Bandung, IDN Times - Kondisi sektor industri yang masih menghadapi tekanan ekonomi menjadi perhatian sejumlah pihak terkait rencana kenaikan pajak air tanah (PAT). Di tengah perlambatan usaha, banyak perusahaan disebut masih berupaya menjaga operasional dengan melakukan efisiensi hingga menekan biaya produksi.

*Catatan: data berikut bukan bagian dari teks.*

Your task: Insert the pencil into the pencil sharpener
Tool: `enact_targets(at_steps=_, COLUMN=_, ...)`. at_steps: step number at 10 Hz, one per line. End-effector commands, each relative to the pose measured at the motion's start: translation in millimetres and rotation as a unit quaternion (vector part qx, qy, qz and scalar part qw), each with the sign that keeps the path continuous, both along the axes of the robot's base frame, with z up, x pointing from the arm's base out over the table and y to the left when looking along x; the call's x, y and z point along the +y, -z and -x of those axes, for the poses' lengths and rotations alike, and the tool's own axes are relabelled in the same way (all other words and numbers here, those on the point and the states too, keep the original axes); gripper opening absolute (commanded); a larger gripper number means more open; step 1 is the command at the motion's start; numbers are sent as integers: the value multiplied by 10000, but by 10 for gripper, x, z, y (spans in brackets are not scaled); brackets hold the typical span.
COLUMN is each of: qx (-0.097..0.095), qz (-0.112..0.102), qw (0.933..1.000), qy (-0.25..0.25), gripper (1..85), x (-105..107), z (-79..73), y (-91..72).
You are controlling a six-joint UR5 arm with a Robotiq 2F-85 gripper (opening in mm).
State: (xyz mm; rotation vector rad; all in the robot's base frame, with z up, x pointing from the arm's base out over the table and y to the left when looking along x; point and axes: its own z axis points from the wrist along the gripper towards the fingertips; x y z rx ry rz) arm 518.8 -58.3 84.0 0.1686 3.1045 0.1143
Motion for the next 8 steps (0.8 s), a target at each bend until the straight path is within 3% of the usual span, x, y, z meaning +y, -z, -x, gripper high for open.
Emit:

Tantangan yang dihadapi pelaku usaha saat ini tidak hanya berasal dari penurunan daya beli masyarakat, tetapi juga kenaikan berbagai komponen biaya, mulai dari bahan baku hingga biaya tenaga kerja. Situasi tersebut dinilai membuat ruang gerak industri semakin terbatas.
Dalam kondisi seperti itu, kebijakan yang berpotensi menambah beban operasional perusahaan dinilai perlu dipertimbangkan secara matang. Salah satunya adalah rencana kenaikan tarif pajak air tanah yang belakangan menjadi sorotan kalangan akademisi dan pelaku usaha.
Dosen Fakultas Ekonomi dan Manajemen IPB University, Prof. Yusman Syaukat, menilai kebijakan kenaikan PAT perlu mempertimbangkan kondisi dunia usaha yang saat ini masih menghadapi tekanan dari berbagai sisi.